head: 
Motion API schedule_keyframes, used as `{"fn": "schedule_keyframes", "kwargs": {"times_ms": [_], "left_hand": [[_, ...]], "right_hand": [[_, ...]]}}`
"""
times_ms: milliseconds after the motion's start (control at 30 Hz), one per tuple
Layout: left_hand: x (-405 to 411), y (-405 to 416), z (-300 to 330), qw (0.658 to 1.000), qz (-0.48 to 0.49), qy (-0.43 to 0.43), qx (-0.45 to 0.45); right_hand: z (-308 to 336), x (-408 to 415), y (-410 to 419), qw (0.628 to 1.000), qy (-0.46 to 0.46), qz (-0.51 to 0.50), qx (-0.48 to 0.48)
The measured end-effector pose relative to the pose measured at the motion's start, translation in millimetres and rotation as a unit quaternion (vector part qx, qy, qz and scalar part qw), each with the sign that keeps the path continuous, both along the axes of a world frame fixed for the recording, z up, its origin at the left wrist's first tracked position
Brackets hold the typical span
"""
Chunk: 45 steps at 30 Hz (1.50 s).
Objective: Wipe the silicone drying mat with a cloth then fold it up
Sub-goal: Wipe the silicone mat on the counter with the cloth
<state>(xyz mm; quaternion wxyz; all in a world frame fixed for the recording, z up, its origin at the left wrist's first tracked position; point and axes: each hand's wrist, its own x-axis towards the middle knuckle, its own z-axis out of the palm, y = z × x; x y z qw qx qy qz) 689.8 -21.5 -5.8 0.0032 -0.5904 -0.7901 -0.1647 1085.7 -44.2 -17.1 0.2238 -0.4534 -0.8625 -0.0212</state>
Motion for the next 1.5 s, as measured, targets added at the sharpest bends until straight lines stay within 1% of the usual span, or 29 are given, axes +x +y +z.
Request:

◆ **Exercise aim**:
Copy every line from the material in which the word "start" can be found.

◆ **Solution below**:
times_ms: milliseconds after the motion's start (control at 30 Hz), one per tuple
The measured end-effector pose relative to the pose measured at the motion's start, translation in millimetres and rotation as a unit quaternion (vector part qx, qy, qz and scalar part qw), each with the sign that keeps the path continuous, both along the axes of a world frame fixed for the recording, z up, its origin at the left wrist's first tracked position

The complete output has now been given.